On 8 March 2022, a Tu-141 reconnaissance drone was reported crashed in Ukraine. On 10 March 2022, during the 2022 Russian invasion of Ukraine, a Tu-141 crashed in front of a student campus in Zagreb, Croatia, over 550 kilometres (340 mi) from Ukraine, after flying over Romania and Hungary. There were no casualties. The Ukrainian Air Force, which according to The War Zone magazine is the only known operator of the vehicle, said that the drone did not belong to them. The Russian Embassy in Zagreb stated that Russian forces have not had such drones in their arsenal since the collapse of the Soviet Union in 1991. The Croatian president, Zoran Milanović, said it was clear the drone came from the direction of Ukraine, entering Croatia after flying over Hungary.
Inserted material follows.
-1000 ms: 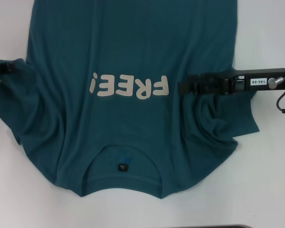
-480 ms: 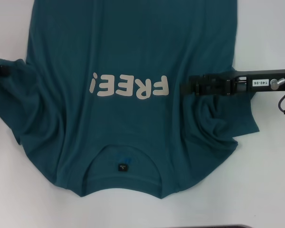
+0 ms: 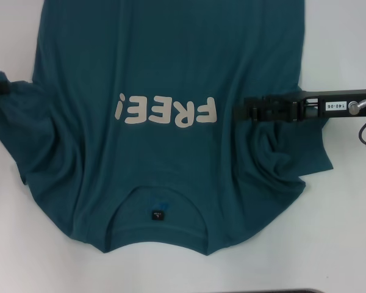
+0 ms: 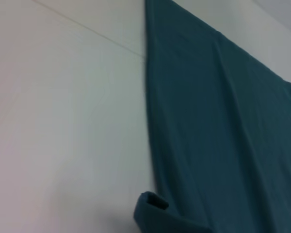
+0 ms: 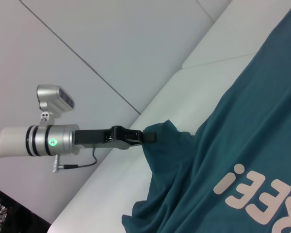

Considering other resources like satellites I find it highly unlikely these could be in use by the Russians. Ukraine, however, is the prime place for a deployment and stockpile of these things as they were meant to fly to the west of the Soviet Union.
This would certainly call into question the credibility of any past, current, or future statements made by the Ukrainian government, especially regarding denial of incidents. Let's see what happens next.